> **Your assignment**: Find the lines below that contain the string "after". Copy each one.

> **Data extract**:

----------

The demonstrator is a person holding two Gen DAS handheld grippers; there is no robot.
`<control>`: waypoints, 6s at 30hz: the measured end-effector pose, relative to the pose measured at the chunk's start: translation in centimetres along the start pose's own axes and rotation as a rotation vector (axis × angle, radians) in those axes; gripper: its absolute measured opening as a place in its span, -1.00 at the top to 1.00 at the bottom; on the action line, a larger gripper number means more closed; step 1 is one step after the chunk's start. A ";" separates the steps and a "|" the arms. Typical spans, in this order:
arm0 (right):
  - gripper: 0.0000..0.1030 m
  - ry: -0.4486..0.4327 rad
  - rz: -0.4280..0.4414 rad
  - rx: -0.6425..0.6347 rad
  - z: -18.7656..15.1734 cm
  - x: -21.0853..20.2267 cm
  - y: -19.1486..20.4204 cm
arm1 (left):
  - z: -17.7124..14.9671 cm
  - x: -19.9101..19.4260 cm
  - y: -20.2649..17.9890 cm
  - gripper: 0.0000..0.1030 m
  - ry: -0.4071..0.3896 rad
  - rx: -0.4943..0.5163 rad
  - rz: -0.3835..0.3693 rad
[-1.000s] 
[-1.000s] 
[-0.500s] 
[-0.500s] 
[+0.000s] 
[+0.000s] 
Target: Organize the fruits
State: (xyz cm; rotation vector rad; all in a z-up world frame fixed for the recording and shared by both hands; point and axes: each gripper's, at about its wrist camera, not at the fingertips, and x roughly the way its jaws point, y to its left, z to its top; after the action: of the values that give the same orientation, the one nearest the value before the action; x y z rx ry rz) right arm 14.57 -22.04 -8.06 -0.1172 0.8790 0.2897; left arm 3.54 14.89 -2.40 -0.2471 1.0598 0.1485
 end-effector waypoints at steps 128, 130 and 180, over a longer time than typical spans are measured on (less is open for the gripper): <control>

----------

> **Exercise output**:
`<control>`: waypoints, 6s at 30hz: the measured end-effector pose, relative to the pose measured at the chunk's start: translation in centimetres along the start pose's own axes and rotation as a rotation vector (axis × angle, radians) in those axes; gripper: its absolute measured opening as a place in its span, -1.00 at the top to 1.00 at the bottom; on the action line, a larger gripper number means more closed; step 1 is one step after the chunk's start. A ";" separates the steps and a "|" the arms. Typical spans, in this order:
State: (xyz cm; rotation vector rad; all in a z-up world frame fixed for the recording and shared by both hands; point and axes: each gripper's, at about its wrist camera, not at the fingertips, and x roughly the way its jaws point, y to its left, z to its top; after the action: of the values that give the same orientation, the one nearest the value before the action; x y z rx ry rz) right arm 14.57 -22.04 -8.06 -0.1172 0.8790 0.2897; left arm 3.54 14.89 -2.40 -0.2471 1.0598 0.1485

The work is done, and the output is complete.